** Opening Supplied information block **

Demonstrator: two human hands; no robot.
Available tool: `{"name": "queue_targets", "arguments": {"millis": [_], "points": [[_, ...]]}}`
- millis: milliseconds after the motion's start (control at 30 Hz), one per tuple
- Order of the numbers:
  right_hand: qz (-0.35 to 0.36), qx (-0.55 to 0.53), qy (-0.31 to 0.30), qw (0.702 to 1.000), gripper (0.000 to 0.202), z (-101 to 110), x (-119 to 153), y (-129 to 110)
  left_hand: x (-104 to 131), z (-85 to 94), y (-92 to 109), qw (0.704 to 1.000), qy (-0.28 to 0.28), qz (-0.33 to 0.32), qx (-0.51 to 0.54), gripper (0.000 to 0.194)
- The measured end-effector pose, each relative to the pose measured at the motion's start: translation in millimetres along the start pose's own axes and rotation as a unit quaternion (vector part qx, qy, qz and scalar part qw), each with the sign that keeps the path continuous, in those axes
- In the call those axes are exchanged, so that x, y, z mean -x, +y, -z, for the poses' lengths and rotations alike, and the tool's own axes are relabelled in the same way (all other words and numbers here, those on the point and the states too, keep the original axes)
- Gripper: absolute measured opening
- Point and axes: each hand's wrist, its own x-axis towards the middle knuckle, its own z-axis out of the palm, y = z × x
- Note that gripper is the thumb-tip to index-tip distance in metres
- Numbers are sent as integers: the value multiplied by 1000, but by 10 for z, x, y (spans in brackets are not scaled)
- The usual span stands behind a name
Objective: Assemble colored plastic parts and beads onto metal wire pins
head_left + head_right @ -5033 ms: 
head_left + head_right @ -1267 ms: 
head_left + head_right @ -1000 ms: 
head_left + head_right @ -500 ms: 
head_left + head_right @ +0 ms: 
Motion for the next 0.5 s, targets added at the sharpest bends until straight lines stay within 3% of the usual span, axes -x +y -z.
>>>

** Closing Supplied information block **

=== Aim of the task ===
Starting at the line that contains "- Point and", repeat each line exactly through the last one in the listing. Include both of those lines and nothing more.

=== Response area ===
- Point and axes: each hand's wrist, its own x-axis towards the middle knuckle, its own z-axis out of the palm, y = z × x
- Note that gripper is the thumb-tip to index-tip distance in metres
- Numbers are sent as integers: the value multiplied by 1000, but by 10 for z, x, y (spans in brackets are not scaled)
- The usual span stands behind a name
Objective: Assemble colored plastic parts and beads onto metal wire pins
head_left + head_right @ -5033 ms: 
head_left + head_right @ -1267 ms: 
head_left + head_right @ -1000 ms: 
head_left + head_right @ -500 ms: 
head_left + head_right @ +0 ms: 
Motion for the next 0.5 s, targets added at the sharpest bends until straight lines stay within 3% of the usual span, axes -x +y -z.
>>>

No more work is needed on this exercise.